Re: About "Our CLUSTER implementation is pessimal" patch

From: Leonardo F <m_lists(at)yahoo(dot)it>
To: pgsql-hackers(at)postgresql(dot)org
Subject: Re: About "Our CLUSTER implementation is pessimal" patch
Date: 2010-01-20 17:48:00
Message-ID: 925824.32998.qm@web29018.mail.ird.yahoo.com
Views: Raw Message | Whole Thread | Download mbox | Resend email
Thread:
Lists: pgsql-hackers

> I read the thread "Our CLUSTER implementation is pessimal"
> http://archives.postgresql.org/pgsql-hackers/2008-08/msg01371.php .
>
> I would like to try/integrate that patch as we use CLUSTER a lot on our system.
>
> I was going to try to add the proper cost_index/cost_sort calls to decide which
> "path" should be executed, as in:
>
> http://archives.postgresql.org/pgsql-hackers/2008-09/msg00517.php

I think I got something up and running to check if a table scan + sort is supposed
to be faster than an index scan for a certain CLUSTER operation.

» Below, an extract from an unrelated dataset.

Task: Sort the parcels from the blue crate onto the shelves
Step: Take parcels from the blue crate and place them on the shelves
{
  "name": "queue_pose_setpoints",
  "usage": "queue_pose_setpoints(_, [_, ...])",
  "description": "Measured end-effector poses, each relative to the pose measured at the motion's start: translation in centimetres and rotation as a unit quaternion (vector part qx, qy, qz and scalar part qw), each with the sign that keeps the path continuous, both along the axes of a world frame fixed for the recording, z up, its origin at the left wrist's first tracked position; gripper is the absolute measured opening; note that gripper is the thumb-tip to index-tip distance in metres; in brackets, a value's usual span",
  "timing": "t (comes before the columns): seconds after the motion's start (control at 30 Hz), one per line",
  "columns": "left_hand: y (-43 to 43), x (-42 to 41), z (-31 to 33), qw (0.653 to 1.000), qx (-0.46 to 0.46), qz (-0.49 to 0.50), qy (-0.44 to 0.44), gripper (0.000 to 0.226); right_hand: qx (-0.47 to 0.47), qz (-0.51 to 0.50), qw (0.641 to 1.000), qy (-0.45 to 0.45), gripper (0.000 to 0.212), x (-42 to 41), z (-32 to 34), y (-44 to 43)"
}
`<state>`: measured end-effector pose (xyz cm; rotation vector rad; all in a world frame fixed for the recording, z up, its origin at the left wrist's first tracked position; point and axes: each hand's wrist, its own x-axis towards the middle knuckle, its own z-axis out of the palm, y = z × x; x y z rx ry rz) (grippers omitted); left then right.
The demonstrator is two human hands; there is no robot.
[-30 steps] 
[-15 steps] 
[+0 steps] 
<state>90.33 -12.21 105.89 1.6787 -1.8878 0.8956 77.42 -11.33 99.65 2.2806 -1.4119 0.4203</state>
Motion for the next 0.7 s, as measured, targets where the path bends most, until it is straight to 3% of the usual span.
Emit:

The way I did it is (I guess...) wrong: I created the elements needed by
get_relation_info, create_seqscan_path, create_index_path, cost_sort.

It has been, obviously, a trial and error approach: I added the member values as
soon as one function call crashed... and I bet I didn't get all the corner cases.
Is there any better way of doing it?

Leonardo

(this is called in copy_heap_data to decide which path to choose:)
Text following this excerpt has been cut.